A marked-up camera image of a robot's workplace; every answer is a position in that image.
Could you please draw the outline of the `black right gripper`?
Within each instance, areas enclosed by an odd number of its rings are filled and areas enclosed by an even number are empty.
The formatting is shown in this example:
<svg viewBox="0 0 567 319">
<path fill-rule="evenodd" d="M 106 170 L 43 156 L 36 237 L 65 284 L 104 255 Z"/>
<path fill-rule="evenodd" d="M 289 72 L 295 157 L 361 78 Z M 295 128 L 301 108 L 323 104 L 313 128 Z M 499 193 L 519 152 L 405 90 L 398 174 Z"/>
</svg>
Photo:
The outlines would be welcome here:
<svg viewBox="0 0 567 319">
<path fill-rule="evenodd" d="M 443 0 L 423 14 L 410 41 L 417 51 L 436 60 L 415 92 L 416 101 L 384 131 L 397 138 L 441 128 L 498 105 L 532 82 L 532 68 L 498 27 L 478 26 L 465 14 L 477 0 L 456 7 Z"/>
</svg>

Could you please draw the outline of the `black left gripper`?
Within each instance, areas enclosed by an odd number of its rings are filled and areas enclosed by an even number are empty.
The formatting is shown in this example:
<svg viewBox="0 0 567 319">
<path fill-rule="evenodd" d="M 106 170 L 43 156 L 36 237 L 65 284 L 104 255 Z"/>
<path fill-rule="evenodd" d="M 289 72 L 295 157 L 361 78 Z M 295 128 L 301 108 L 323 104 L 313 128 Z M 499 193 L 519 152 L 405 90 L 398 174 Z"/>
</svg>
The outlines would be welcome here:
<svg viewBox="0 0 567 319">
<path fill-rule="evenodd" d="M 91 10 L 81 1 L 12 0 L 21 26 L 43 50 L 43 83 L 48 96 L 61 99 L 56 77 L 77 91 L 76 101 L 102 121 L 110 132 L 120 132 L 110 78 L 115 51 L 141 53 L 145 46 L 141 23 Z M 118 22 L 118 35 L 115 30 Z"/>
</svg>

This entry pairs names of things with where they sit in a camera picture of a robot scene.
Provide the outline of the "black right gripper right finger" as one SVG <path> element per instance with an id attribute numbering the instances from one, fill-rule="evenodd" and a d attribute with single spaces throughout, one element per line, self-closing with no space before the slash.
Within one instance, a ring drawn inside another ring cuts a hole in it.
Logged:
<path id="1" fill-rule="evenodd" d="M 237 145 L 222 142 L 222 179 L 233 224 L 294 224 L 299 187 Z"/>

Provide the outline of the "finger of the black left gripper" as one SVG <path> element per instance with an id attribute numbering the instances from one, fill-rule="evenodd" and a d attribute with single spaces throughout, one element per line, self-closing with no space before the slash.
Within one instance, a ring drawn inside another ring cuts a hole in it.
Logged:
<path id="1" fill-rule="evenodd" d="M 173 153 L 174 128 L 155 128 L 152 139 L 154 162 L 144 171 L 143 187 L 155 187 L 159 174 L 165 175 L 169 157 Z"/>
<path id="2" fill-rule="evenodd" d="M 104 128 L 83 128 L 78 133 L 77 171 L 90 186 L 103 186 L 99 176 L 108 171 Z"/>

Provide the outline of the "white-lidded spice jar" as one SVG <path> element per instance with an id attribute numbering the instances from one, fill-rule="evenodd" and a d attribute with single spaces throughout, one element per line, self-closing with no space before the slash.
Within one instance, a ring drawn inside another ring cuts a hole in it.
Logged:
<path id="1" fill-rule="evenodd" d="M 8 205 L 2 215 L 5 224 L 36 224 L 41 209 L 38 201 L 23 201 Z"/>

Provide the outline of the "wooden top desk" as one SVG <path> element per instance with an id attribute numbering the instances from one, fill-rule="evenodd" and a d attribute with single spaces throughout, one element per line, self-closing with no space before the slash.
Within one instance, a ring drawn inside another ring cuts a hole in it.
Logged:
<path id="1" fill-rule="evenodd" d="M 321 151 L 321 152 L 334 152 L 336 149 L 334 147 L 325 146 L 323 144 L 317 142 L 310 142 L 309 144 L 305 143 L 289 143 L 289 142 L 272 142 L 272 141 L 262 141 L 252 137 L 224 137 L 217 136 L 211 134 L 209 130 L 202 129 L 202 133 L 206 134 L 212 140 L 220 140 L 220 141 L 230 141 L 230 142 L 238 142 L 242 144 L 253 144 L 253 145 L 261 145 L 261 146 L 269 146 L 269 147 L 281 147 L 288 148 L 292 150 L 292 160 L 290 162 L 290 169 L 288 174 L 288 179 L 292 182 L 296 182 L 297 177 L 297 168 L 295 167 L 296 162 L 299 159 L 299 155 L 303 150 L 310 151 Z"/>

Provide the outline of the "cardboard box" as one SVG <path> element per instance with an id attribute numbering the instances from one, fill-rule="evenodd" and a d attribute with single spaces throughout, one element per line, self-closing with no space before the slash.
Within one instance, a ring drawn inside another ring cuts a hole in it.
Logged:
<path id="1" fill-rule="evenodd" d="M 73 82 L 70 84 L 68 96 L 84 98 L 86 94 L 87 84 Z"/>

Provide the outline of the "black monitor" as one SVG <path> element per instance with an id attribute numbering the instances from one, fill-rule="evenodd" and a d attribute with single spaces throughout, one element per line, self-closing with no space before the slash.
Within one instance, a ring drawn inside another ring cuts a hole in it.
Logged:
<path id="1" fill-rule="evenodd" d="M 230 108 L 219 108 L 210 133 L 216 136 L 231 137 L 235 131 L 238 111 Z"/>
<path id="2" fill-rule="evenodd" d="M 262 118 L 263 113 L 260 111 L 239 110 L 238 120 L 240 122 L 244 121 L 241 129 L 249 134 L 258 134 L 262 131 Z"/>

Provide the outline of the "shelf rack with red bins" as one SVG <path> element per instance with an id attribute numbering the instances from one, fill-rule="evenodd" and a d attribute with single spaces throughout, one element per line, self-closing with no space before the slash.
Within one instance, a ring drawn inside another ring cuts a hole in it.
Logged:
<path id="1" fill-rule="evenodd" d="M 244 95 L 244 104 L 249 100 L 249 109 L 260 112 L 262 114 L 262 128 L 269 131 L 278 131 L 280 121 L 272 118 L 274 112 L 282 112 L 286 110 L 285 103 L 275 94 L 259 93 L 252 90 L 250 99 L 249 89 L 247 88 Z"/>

(Directions)
Transcribe the data exactly.

(Task output)
A marked-up camera image of a robot's workplace; every answer is a position in that image.
Could you please draw the outline of the `black right gripper`?
Within each instance, areas enclosed by an odd number of its rings are filled and areas enclosed by an even number are empty.
The formatting is shown in this example:
<svg viewBox="0 0 567 319">
<path fill-rule="evenodd" d="M 106 170 L 43 156 L 36 237 L 65 284 L 104 255 Z"/>
<path fill-rule="evenodd" d="M 289 72 L 295 157 L 361 78 Z M 295 128 L 301 108 L 323 104 L 313 128 Z M 499 193 L 519 152 L 405 90 L 398 174 Z"/>
</svg>
Photo:
The outlines would be welcome here:
<svg viewBox="0 0 567 319">
<path fill-rule="evenodd" d="M 443 0 L 423 14 L 410 41 L 417 51 L 436 60 L 415 92 L 416 101 L 384 131 L 397 138 L 441 128 L 498 105 L 532 82 L 532 68 L 498 27 L 478 26 L 465 14 L 477 0 L 456 7 Z"/>
</svg>

Could you please draw the outline of the `black left gripper`?
Within each instance, areas enclosed by an odd number of its rings are filled and areas enclosed by an even number are empty.
The formatting is shown in this example:
<svg viewBox="0 0 567 319">
<path fill-rule="evenodd" d="M 106 170 L 43 156 L 36 237 L 65 284 L 104 255 Z"/>
<path fill-rule="evenodd" d="M 289 72 L 295 157 L 361 78 Z M 295 128 L 301 108 L 323 104 L 313 128 Z M 499 193 L 519 152 L 405 90 L 398 174 Z"/>
</svg>
The outlines would be welcome here:
<svg viewBox="0 0 567 319">
<path fill-rule="evenodd" d="M 91 10 L 81 1 L 12 0 L 21 26 L 43 50 L 43 83 L 48 96 L 61 99 L 56 77 L 77 91 L 76 101 L 102 121 L 110 132 L 120 132 L 110 78 L 115 51 L 141 53 L 145 46 L 141 23 Z M 118 22 L 118 35 L 115 30 Z"/>
</svg>

This entry pairs names of things with where they sit in a camera picture of a robot scene.
Provide the outline of the "black right gripper right finger" as one SVG <path> element per instance with an id attribute numbering the instances from one, fill-rule="evenodd" and a d attribute with single spaces throughout, one element per line, self-closing with no space before the slash.
Within one instance, a ring drawn inside another ring cuts a hole in it.
Logged:
<path id="1" fill-rule="evenodd" d="M 237 145 L 222 142 L 222 179 L 233 224 L 294 224 L 299 187 Z"/>

Provide the outline of the "finger of the black left gripper" as one SVG <path> element per instance with an id attribute numbering the instances from one, fill-rule="evenodd" and a d attribute with single spaces throughout, one element per line, self-closing with no space before the slash.
Within one instance, a ring drawn inside another ring cuts a hole in it.
Logged:
<path id="1" fill-rule="evenodd" d="M 173 153 L 174 128 L 155 128 L 152 139 L 154 162 L 144 171 L 143 187 L 155 187 L 159 174 L 165 175 L 169 157 Z"/>
<path id="2" fill-rule="evenodd" d="M 104 128 L 83 128 L 78 133 L 77 171 L 90 186 L 103 186 L 99 176 L 108 171 Z"/>

Provide the outline of the "white-lidded spice jar" as one SVG <path> element per instance with an id attribute numbering the instances from one, fill-rule="evenodd" and a d attribute with single spaces throughout, one element per line, self-closing with no space before the slash.
Within one instance, a ring drawn inside another ring cuts a hole in it.
Logged:
<path id="1" fill-rule="evenodd" d="M 8 205 L 2 215 L 5 224 L 36 224 L 41 209 L 38 201 L 23 201 Z"/>

Provide the outline of the "wooden top desk" as one SVG <path> element per instance with an id attribute numbering the instances from one, fill-rule="evenodd" and a d attribute with single spaces throughout, one element per line, self-closing with no space before the slash.
Within one instance, a ring drawn inside another ring cuts a hole in it.
Logged:
<path id="1" fill-rule="evenodd" d="M 321 151 L 321 152 L 334 152 L 336 149 L 334 147 L 325 146 L 323 144 L 317 142 L 310 142 L 309 144 L 305 143 L 289 143 L 289 142 L 272 142 L 272 141 L 262 141 L 252 137 L 224 137 L 217 136 L 211 134 L 209 130 L 202 129 L 202 133 L 206 134 L 212 140 L 220 140 L 220 141 L 230 141 L 230 142 L 238 142 L 242 144 L 253 144 L 253 145 L 261 145 L 261 146 L 269 146 L 269 147 L 281 147 L 288 148 L 292 150 L 292 160 L 290 162 L 290 169 L 288 174 L 288 179 L 292 182 L 296 182 L 297 177 L 297 168 L 295 167 L 296 162 L 299 159 L 299 155 L 303 150 L 310 151 Z"/>

Provide the outline of the "cardboard box" as one SVG <path> element per instance with an id attribute numbering the instances from one, fill-rule="evenodd" and a d attribute with single spaces throughout, one element per line, self-closing with no space before the slash.
Within one instance, a ring drawn inside another ring cuts a hole in it.
Logged:
<path id="1" fill-rule="evenodd" d="M 73 82 L 70 84 L 68 96 L 84 98 L 86 94 L 87 84 Z"/>

Provide the outline of the "black monitor" as one SVG <path> element per instance with an id attribute numbering the instances from one, fill-rule="evenodd" and a d attribute with single spaces throughout, one element per line, self-closing with no space before the slash.
Within one instance, a ring drawn inside another ring cuts a hole in it.
Logged:
<path id="1" fill-rule="evenodd" d="M 230 108 L 219 108 L 210 133 L 216 136 L 231 137 L 235 131 L 238 111 Z"/>
<path id="2" fill-rule="evenodd" d="M 262 118 L 263 113 L 260 111 L 239 110 L 238 120 L 240 122 L 244 121 L 241 129 L 249 134 L 258 134 L 262 131 Z"/>

Provide the outline of the "shelf rack with red bins" as one SVG <path> element per instance with an id attribute numbering the instances from one, fill-rule="evenodd" and a d attribute with single spaces throughout, one element per line, self-closing with no space before the slash.
Within one instance, a ring drawn inside another ring cuts a hole in it.
Logged:
<path id="1" fill-rule="evenodd" d="M 244 95 L 244 104 L 249 100 L 249 109 L 260 112 L 262 114 L 262 128 L 269 131 L 278 131 L 280 121 L 272 118 L 274 112 L 282 112 L 286 110 L 285 103 L 275 94 L 259 93 L 252 90 L 250 99 L 249 89 L 247 88 Z"/>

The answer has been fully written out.